Kiwis relaxed on terror risk

12:31 PM Wednesday Jan 20, 2016

According to a Horizon Research poll of 2044 adults, only 5 per cent of New Zealanders thought an attack on New Zealand soil was "extremely likely". Photo / File

Kiwis are pretty unflappable when it comes to terrorism.

According to a Horizon Research poll of 2044 adults, only five per cent of New Zealanders thought an attack on New Zealand soil was "extremely likely".

The poll, conducted in December after November's terrorist attacks in Paris, found eight per cent of Kiwis thought an attack was "extremely unlikely".

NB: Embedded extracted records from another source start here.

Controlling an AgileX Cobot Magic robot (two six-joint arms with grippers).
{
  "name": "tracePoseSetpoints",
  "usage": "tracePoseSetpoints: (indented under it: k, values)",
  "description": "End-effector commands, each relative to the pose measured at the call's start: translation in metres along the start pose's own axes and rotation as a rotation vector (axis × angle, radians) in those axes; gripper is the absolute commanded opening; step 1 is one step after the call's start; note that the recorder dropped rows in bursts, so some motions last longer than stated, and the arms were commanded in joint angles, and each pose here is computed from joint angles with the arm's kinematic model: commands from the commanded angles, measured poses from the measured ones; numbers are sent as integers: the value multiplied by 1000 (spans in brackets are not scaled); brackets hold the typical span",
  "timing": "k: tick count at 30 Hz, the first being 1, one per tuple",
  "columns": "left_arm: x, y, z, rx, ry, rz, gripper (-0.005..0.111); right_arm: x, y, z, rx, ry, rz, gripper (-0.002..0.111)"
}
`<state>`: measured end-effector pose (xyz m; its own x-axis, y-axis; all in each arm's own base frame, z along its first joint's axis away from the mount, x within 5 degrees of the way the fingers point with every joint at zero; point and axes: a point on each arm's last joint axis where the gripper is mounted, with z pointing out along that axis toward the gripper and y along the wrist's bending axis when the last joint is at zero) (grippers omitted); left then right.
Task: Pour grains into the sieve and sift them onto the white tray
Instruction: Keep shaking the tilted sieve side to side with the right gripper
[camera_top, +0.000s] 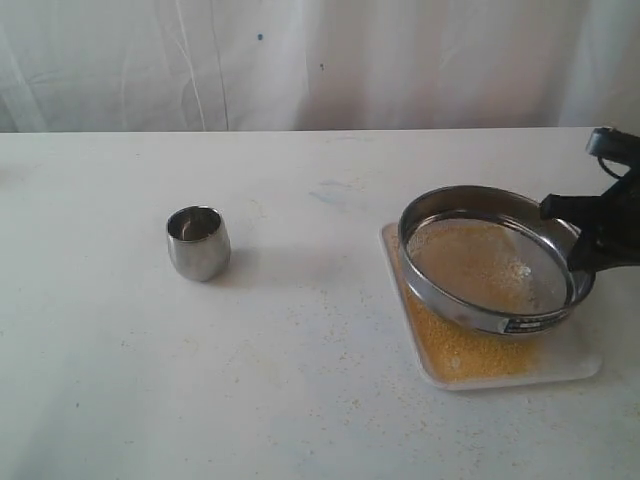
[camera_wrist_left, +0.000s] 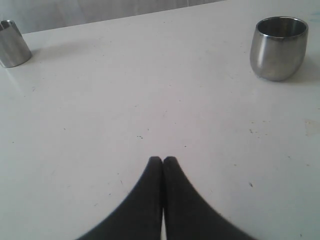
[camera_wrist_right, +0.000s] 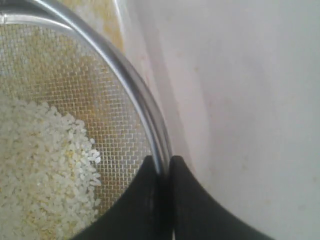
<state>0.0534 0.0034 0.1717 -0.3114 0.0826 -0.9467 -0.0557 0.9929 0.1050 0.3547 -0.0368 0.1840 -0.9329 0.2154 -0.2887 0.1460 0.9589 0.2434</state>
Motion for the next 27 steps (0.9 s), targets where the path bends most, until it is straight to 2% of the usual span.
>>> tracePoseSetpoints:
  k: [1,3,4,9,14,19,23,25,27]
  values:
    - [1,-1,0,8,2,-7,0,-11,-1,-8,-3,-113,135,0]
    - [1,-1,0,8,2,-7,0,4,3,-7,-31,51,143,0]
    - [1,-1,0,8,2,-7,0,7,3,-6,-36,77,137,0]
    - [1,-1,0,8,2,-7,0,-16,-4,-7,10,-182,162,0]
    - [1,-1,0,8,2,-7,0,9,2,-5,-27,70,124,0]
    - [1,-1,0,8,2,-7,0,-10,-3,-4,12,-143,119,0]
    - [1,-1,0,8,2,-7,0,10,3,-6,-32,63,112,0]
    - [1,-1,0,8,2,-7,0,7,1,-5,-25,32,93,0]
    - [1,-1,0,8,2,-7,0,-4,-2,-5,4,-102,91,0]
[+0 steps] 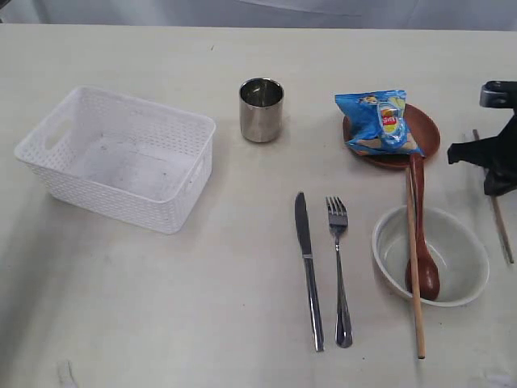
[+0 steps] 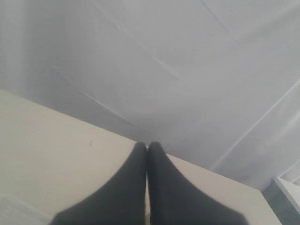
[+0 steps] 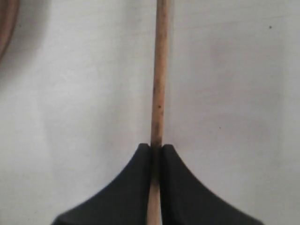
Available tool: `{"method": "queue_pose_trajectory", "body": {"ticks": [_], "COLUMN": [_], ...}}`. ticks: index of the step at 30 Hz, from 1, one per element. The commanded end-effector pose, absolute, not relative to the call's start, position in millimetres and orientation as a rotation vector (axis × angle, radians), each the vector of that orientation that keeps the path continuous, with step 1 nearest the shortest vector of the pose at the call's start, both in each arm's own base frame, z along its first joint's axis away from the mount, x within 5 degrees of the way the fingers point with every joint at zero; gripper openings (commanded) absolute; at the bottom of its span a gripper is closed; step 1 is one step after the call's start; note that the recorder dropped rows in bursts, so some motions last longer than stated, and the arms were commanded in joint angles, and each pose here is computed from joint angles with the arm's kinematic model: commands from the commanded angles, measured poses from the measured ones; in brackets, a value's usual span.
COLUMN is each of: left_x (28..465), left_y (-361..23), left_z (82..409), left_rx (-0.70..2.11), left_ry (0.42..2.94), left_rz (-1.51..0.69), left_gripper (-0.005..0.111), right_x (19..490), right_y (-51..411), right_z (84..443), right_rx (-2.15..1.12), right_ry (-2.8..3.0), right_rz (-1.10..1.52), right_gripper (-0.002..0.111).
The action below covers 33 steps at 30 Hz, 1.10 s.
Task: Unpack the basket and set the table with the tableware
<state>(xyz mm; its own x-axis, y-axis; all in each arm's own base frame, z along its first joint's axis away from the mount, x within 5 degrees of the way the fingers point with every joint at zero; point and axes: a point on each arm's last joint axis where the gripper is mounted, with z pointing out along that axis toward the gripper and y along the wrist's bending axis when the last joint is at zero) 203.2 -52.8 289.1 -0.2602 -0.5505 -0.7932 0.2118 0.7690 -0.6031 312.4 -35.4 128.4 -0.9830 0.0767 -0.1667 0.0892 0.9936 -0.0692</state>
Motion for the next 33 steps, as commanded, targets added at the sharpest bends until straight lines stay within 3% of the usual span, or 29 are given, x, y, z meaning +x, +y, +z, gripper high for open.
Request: {"method": "queue_pose_trajectory", "body": {"ticks": [1,19,27,33], "left_x": [203,203,202,196], "left_y": [-52,-51,-51,-52], "left_z": [287,284,281,268], "left_rx": [-0.271,-0.277,-0.284,-0.300], "left_ry": [1.700,1.731,1.741,1.728], "left_rz": [-0.727,-0.704,-0.704,-0.764], "left_gripper": [0.000,0.000,0.000,0.000], "right_x": [303,231,206,188], "right_y": [-33,11,57,71], "right_z": [167,281,292,259], "right_rx": [0.162,0.016,-0.077,0.077], "right_ry": [2.909,2.768,2.779,2.766], "right_rz": [-0.063,0.358,0.455,0.508], "right_gripper": [0.000,0.000,0.000,0.000]}}
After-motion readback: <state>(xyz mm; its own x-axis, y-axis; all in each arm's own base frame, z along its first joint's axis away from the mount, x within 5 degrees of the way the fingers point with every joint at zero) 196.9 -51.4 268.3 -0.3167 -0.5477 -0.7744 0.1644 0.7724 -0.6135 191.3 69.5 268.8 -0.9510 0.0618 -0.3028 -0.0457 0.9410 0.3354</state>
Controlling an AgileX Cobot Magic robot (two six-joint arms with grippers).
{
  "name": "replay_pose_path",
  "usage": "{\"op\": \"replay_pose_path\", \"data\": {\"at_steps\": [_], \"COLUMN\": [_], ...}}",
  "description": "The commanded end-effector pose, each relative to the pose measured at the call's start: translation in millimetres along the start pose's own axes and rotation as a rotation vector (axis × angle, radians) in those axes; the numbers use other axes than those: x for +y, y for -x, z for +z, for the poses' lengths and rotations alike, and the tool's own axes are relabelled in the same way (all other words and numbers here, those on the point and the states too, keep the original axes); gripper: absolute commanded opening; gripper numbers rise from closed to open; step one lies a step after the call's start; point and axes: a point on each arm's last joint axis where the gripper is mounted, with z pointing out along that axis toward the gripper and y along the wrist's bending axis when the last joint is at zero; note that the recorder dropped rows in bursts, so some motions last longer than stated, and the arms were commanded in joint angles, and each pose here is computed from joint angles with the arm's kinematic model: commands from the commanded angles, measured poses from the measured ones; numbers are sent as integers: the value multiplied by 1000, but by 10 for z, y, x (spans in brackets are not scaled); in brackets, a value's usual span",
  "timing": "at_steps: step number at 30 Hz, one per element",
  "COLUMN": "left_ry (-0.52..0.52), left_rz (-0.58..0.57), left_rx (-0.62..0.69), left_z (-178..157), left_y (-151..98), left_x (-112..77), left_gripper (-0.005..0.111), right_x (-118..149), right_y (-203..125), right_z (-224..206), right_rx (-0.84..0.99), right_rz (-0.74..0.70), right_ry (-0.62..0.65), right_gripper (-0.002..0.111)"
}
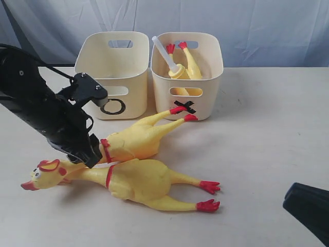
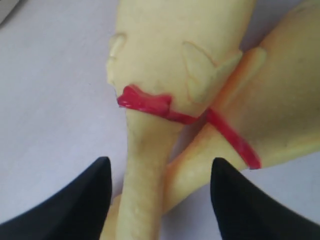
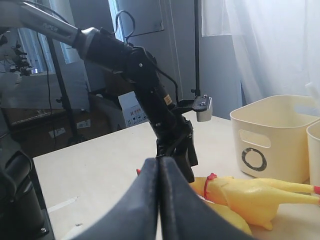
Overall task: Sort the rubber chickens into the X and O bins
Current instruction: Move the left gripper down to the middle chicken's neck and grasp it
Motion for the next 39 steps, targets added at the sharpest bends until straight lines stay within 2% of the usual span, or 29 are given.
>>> {"op": "replay_pose_path", "data": {"at_steps": [1,14,25,32,39], "left_ry": [9,28,46,26,16], "left_rz": [15,43,42,34,31], "left_rx": [10,52,22,44,58], "left_z": [79,332,332,332,332], "left_y": [25,7,34,14,1], "left_x": [24,89,104,86,77], "left_gripper": [56,54,50,40,21], "right_x": [3,3,3,3,3], "right_y": [-13,-13,-13,-13,-13], "right_z": [-4,-4,-4,-4,-4], "right_rx": [1,1,1,1,1], "right_rz": [-5,-5,-5,-5,-5], "right_ry": [2,2,2,2,2], "right_gripper": [-1,-1,-1,-1,-1]}}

Most respondents to the survey, which had a margin of error of two per cent, said an attack was neither likely nor unlikely.

On a scale of one to 10, where one was extremely likely and 10 extremely unlikely, the average rating was 5.1.

Kiwis were more concerned about others, it seemed: 14 per cent were "very concerned" about a family member being hurt if an attack happened in New Zealand.


The average concern rating was 5.9 out of 10 for concern about family, and 12 per cent said they were not concerned at all.

The average rating for how safe New Zealanders felt in this country was 7.1.

Nine per cent of those surveyed believed that "New Zealand is less at risk of a terrorist attack than other countries" and 12 per cent (384,000 people) completely disagreed.

Maori and Indian New Zealanders were most concerned about a terrorist attack in New Zealand.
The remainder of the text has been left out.